Avanan was the first company to use pure-API email security back in 2016. It is a very compelling approach, because the deployment is extremely easy, it protects internal email and superior visibility to provide the best security.
Back then there was very little documentation from Microsoft on the issue, but two weeks ago Microsoft published some guidelines that we had to learn the hard way. So, we thought it would make a good opportunity to share our real-world experience with it.
There were a few problems with API, all summarized with the following: it cannot scale. How we solved it is at the bottom, but first, here are the problems with API-only.
Microsoft’s throttling is now well documented, and we’ll get to it soon. What is not documented by Microsoft is that the API will start experiencing delays when the tenant is loaded. You will get reply failures to API calls and even dropped events - the API will just ignore certain messages. To overcome this, we added to the event-based callback, a polling mechanism as backup that as you would expect from polling, introduced bigger delays.
Here’s a reply shared with us by a customer of an API-based email filtering service that he received from his API vendor. When he asked, “Is there a reason why sometimes the emails appear in the inbox and don't automatically go into the quarantine folder?“, here was their reply:
What Microsoft did document is a throttling mechanism to the API, designed to protect its servers from receiving too many requests. The exact implementation of how the throttling works is naturally only known to Microsoft, but they do acknowledge throttling is a challenge for anyone planning to use their API (Microsoft Graph - Don't Get Throttled!).
There are generally three thresholds you could run into.
The first limit is the Per app across all tenants. What it means is that the vendor that provided you an app has a limit across all their install-base of 2,000 calls per second. It might sound a lot but what it means is that even if another customer of your vendor is overloading the API, for example because of email loops, you might get throttled.
(From: https://docs.microsoft.com/en-us/graph/throttling)
The second limit is the Per app per mailbox set at 10,000 per 10 minutes.

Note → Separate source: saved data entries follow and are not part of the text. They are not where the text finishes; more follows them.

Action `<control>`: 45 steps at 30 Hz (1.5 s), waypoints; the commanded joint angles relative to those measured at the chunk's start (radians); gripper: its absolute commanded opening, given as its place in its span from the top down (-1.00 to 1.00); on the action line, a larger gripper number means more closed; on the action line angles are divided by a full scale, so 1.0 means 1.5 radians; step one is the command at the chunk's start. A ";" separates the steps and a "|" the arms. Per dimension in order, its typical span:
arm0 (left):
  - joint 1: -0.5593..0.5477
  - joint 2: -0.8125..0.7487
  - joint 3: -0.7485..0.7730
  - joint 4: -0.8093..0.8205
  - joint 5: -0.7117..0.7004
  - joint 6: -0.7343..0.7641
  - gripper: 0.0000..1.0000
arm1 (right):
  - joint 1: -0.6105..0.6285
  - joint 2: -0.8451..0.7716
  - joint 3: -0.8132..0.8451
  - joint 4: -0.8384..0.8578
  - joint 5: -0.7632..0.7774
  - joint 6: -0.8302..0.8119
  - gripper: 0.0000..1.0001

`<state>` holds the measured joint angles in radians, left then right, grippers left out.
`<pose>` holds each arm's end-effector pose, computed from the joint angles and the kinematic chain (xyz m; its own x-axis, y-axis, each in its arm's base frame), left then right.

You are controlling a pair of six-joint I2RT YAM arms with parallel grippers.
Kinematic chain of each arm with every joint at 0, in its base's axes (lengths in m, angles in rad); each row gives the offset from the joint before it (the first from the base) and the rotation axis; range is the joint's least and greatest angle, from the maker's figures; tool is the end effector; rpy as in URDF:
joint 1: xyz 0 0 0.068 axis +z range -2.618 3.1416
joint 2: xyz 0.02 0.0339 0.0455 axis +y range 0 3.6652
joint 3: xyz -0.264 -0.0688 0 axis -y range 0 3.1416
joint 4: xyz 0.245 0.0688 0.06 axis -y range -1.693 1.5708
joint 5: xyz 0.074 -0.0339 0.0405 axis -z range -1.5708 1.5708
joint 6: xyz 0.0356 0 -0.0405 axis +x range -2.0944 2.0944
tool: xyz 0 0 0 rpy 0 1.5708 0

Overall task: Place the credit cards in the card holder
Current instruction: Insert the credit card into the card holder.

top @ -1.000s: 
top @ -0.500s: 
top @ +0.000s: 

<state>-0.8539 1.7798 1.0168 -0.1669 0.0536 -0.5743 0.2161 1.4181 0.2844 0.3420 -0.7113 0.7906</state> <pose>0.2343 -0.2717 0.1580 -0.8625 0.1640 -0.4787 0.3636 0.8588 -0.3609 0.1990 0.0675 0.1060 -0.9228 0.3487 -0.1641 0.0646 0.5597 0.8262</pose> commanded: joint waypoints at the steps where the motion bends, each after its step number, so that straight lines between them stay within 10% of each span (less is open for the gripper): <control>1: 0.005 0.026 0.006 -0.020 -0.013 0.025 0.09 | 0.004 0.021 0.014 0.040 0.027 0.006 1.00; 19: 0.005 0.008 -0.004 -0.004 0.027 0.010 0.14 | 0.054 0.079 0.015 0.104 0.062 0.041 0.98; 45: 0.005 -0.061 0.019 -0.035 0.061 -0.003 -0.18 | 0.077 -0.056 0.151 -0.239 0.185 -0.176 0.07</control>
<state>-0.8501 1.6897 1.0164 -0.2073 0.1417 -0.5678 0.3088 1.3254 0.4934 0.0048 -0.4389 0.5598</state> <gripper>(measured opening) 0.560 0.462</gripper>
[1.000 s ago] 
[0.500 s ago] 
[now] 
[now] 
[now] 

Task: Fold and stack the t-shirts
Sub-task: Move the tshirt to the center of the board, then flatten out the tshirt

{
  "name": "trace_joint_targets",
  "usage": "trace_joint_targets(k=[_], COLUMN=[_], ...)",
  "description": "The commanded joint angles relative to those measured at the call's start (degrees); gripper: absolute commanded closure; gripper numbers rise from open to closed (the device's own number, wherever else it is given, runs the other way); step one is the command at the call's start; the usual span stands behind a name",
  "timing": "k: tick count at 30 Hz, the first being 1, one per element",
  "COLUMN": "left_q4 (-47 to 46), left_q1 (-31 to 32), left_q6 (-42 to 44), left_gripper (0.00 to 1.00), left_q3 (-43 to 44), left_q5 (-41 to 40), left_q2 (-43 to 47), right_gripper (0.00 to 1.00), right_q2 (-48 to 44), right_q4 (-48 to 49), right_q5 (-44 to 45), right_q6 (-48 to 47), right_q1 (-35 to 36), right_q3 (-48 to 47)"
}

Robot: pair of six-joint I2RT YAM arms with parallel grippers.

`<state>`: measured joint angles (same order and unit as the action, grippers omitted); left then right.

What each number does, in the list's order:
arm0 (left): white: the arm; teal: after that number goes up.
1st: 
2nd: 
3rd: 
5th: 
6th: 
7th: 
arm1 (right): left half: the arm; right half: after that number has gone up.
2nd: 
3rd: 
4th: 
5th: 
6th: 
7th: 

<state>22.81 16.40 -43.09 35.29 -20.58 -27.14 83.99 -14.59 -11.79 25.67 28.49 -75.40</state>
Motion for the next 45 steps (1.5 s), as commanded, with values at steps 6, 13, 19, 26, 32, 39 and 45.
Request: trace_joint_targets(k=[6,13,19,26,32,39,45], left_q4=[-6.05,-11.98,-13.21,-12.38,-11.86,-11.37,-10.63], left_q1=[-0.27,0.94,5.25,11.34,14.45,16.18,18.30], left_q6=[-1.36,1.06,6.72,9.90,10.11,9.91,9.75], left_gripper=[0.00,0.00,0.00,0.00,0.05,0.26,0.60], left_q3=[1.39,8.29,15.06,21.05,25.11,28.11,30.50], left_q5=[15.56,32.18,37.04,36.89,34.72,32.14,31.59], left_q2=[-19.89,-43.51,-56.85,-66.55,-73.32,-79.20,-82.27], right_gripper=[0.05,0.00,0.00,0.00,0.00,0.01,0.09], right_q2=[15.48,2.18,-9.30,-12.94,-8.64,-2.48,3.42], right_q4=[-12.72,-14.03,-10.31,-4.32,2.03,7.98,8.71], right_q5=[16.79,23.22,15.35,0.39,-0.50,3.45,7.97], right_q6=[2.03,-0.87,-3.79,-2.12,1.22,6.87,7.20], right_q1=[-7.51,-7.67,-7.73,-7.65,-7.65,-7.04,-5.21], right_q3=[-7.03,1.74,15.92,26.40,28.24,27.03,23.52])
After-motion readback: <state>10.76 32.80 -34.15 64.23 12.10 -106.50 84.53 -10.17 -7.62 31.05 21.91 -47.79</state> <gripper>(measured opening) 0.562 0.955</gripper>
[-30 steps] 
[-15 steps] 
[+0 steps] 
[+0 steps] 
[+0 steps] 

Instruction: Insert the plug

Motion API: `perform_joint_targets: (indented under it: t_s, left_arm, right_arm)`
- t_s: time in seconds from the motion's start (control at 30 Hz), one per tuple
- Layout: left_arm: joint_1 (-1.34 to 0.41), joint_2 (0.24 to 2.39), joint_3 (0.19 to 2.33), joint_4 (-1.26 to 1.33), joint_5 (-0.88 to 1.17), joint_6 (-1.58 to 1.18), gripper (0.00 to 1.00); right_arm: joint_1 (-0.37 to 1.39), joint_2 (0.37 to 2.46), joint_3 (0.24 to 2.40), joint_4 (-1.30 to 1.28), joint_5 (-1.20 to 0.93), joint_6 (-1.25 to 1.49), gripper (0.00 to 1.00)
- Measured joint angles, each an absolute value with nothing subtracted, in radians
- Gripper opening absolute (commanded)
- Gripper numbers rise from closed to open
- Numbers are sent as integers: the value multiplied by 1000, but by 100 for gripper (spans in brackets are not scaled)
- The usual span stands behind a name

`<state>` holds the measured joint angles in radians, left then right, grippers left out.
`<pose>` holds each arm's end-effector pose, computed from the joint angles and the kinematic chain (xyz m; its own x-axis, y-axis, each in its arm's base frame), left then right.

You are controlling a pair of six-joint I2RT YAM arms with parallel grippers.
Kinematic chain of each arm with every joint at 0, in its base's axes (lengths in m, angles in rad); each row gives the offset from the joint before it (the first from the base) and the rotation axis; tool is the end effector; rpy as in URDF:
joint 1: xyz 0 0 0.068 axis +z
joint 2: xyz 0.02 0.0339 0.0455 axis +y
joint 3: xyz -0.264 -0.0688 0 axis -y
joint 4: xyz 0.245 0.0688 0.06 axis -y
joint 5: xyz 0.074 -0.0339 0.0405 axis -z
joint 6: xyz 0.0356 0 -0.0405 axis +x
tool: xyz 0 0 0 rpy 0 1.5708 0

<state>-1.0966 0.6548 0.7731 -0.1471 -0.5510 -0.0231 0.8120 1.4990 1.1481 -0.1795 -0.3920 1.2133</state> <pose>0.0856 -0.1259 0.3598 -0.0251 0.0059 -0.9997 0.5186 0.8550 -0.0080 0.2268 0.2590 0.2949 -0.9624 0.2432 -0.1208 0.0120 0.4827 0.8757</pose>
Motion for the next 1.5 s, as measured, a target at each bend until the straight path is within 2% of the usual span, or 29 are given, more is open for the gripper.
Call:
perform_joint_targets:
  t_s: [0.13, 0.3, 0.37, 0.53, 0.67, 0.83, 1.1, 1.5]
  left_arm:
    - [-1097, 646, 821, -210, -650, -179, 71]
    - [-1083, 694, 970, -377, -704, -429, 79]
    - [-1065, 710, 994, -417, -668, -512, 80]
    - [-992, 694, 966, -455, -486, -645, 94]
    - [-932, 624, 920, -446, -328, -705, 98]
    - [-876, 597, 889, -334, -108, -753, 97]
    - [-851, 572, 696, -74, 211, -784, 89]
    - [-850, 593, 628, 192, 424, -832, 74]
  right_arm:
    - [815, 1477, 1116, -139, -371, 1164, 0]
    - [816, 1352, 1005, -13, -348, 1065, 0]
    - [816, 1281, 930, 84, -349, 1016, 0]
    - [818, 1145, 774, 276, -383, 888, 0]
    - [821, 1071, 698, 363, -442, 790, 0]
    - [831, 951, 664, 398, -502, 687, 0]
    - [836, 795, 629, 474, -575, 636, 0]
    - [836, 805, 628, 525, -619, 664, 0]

To receive the information about an email (including its attachments, etc) there are roughly 4-5 API calls needed, so this number translates to about 2,000 emails per 10 minutes or 3 per second. Again, most of the time it’s fine but over time across all mailboxes, you’ll get throttled.
But perhaps the most alarming throttling limit is an undocumented one: Microsoft doesn’t tell us when or how, but rather declares they will throttle the API if the tenant is experiencing high load, or if their entire service is under load. As described in their documentation:
In other words, API is second priority to email processing. If there’s load, then API is the first to suffer. This makes sense from an implementation standpoint, but for email security to rely on a second-priority API is very risky.
The impact of throttling is devastating. Once it happens, it is pretty unpredictable when the service will resume and we have seen it take 24 hours or more. The failure reply from Microsoft will suggest the delay before retry, but it is just a recommendation and in fact, getting failed retries will only extend the penalty time. While waiting to retrieve old messages new emails continue to come. The queue, recovery time and total delay only gets longer. Across multiple requests, in a large environment, it basically means the service is no longer operational.
Avanan is using the Microsoft API across the system but not for the real-time email retrieval that needs to work at wire-speed.
For real-time emails - we use SMTP. It’s scalable and it can be inline.
Microsoft’s Graph API was not designed for implementing email security - it is not inline, it does not provide SLA on delivery/update times, and as demonstrated in this blog, it will throttle the service to protect from load and will degrade performance if load does occur. In simple words - if it cannot guarantee performance during load - it cannot scale for services that require a timely response.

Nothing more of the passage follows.